There are tulips and then there are tulips. The pattern of the petals was striking. It’s graphic art. It helped that the sun was bright. I know it’s high contrast and I should go in at high noon. I guess that if you follow the rule you don’t get this shot. The macro setting is really convenient. I suppose the DOF ruins the ‘bokeh’ for those knowing photographers. Hey, I like the shot.
A low angle is always different. Most photographers like to shoot at eye level and never stoop to get a better angle. It’s harder for me to stoop these days. But here the hillside did the work for me. All I had to do was aim and shoot. I just love that blue-sky background. Of course it helps if there is one flower standing up to grab the show.
The flowers come out all along the branches. It’s a great color display. I got the sun into the shot unintentionally. I would say that it was planned but it would not be so. Still, the image is a keeper.

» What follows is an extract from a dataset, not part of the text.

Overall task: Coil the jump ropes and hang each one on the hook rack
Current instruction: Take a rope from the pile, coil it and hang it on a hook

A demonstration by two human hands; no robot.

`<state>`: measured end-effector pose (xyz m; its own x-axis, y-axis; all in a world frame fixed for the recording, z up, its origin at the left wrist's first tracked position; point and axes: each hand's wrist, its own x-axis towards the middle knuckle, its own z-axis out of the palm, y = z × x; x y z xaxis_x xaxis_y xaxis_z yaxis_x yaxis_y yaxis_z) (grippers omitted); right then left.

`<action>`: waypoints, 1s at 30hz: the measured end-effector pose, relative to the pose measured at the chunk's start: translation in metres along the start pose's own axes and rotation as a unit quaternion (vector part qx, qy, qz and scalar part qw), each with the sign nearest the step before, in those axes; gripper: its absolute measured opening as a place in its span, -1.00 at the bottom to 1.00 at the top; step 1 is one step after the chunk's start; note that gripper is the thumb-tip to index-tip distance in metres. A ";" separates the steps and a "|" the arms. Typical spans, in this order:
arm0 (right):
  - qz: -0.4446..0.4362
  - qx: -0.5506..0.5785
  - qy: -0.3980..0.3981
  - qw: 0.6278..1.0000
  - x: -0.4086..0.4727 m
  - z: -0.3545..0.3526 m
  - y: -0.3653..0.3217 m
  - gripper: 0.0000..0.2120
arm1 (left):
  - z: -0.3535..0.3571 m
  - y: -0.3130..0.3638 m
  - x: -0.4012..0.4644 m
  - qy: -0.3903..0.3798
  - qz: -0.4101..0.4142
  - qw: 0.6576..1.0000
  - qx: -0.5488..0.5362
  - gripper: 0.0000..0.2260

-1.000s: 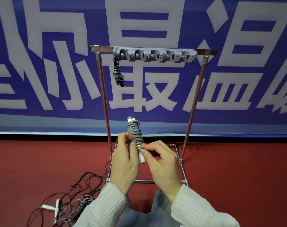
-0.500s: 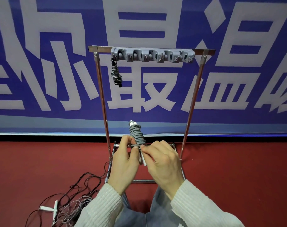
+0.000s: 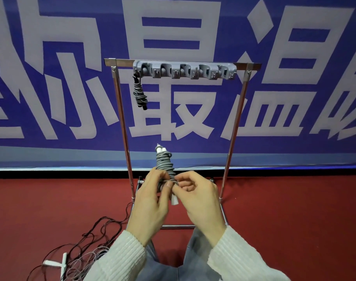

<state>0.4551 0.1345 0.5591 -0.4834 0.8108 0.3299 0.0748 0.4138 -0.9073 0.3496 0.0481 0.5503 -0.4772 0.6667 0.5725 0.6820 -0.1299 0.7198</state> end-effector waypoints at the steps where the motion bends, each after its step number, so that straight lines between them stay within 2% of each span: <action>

There is a spot in Central Park where there are some spectacular displays of tulips. It doesn’t appear every year. But this year they were in full splendor. And what is better than painters catching an artful interpretation of the display? So I ask why their easels were set up before the tulips and at the top of each easel was a picture (not this scene) from which they were referencing. Did I miss something? They are painting a picture in front of a real scene of beauty. Hey, it’s a way to go, I guess.
The cherry blossoms always stand out. It is hard to decide whether to go with a close up or get a view of the whole tree in bloom. Folks are all about getting shots of the color. Others are out to make a few dollars. I have lately been taking pictures of people taking pictures.
It’s all special because it happens for only a few short weeks. If you are lucky enough, you will be there to enjoy it.